Earlier this week, Mail photographer Jamie Wiseman and our local fixer were briefly held at gunpoint by Taliban fighters. They were near an address that had been an orphanage where Jamie had taken pictures 20 years ago. It is now the home of the deputy chairman of Kabul’s main electricity company. The Taliban were lying in wait to arrest the executive for reasons that were not made clear.
It comes as an Afghan sniper who served alongside British forces and missed out on one of the final mercy flights from Kabul was executed by the Taliban.
Noor, 29, and his family waited for days in the Baron hotel, the British base at the edge of the airport, but could not make it on to a plane to freedom, his brother revealed yesterday.
Within two weeks, Noor was shot repeatedly by two gunmen in front of his young family.

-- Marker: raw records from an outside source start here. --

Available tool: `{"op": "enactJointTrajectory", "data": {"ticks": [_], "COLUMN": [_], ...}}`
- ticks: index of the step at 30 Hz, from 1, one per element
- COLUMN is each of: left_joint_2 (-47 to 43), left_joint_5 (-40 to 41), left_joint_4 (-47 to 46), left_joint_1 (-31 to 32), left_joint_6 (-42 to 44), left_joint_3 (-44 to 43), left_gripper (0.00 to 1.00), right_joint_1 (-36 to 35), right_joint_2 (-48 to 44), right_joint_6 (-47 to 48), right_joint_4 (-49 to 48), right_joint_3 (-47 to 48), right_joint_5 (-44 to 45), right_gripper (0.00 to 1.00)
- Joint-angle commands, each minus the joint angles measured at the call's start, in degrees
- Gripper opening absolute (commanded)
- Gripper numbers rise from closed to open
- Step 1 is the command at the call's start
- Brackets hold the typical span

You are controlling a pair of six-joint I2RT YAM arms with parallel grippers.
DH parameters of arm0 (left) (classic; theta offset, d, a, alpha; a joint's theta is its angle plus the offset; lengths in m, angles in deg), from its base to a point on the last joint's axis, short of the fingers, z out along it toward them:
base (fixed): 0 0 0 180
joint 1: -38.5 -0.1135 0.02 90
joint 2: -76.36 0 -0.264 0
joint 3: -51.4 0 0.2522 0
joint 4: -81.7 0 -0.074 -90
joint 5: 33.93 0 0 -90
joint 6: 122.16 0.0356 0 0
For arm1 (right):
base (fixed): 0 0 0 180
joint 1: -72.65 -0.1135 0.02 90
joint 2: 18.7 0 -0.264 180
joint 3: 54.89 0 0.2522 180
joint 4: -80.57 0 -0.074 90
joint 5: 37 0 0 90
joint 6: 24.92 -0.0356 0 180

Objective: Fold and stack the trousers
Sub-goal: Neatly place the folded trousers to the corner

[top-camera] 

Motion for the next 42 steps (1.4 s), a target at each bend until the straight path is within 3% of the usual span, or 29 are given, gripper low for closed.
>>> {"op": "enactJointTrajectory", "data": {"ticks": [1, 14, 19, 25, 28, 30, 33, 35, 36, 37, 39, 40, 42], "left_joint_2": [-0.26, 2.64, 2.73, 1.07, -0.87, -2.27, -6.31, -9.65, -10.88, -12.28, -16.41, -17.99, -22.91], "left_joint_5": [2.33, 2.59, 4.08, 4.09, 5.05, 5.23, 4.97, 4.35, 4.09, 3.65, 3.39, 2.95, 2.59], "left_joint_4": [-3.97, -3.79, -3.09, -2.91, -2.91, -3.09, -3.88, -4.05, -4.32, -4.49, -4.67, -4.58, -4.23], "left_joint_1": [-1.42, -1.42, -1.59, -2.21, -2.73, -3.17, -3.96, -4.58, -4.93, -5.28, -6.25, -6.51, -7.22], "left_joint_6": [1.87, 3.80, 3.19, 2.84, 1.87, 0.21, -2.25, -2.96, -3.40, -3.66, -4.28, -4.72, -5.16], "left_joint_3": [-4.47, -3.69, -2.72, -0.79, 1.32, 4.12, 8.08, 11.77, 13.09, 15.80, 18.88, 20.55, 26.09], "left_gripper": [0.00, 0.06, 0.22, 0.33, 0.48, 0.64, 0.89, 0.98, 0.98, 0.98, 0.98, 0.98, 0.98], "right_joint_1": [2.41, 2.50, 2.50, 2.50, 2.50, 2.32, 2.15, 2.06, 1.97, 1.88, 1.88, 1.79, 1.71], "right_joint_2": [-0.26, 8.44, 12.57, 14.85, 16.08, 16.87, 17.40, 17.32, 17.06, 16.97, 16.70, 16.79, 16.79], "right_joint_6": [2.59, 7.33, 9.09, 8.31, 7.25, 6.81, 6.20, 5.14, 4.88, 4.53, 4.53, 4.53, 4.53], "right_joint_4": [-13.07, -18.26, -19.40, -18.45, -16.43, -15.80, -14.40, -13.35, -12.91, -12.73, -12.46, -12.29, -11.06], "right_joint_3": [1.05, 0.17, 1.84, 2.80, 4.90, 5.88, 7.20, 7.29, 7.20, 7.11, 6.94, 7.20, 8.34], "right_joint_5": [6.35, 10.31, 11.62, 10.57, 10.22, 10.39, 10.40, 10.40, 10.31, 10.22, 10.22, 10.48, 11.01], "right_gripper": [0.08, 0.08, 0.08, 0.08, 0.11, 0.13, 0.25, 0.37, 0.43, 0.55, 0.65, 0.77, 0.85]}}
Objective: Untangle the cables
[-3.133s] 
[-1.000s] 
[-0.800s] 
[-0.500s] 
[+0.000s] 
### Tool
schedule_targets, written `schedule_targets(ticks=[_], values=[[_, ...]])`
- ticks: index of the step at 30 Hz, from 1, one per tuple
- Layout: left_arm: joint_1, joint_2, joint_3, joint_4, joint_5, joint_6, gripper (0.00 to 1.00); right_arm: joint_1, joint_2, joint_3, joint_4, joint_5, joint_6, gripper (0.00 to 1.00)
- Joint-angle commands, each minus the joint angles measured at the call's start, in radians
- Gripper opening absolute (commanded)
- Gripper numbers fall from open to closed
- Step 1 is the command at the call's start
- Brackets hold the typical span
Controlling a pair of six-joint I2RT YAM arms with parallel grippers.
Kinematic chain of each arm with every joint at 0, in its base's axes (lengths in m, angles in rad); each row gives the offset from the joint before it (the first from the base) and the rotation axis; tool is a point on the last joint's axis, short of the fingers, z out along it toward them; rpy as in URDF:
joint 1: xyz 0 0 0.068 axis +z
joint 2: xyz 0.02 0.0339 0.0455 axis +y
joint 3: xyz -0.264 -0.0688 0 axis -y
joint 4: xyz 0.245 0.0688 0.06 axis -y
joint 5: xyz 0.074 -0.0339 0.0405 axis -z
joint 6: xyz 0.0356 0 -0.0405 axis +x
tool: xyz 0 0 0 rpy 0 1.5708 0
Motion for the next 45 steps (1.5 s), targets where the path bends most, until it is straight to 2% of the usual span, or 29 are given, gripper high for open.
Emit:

In Kabul, the Taliban were said to have announced the closure of driving schools for women. Barbers are reportedly being banned from trimming beards. And now a further nail has been driven into the coffin of Afghan female rights. The Taliban have banned women from classes or work at Kabul University ‘until an Islamic environment is created’.
The Taliban grip on all aspects of life continues to tighten.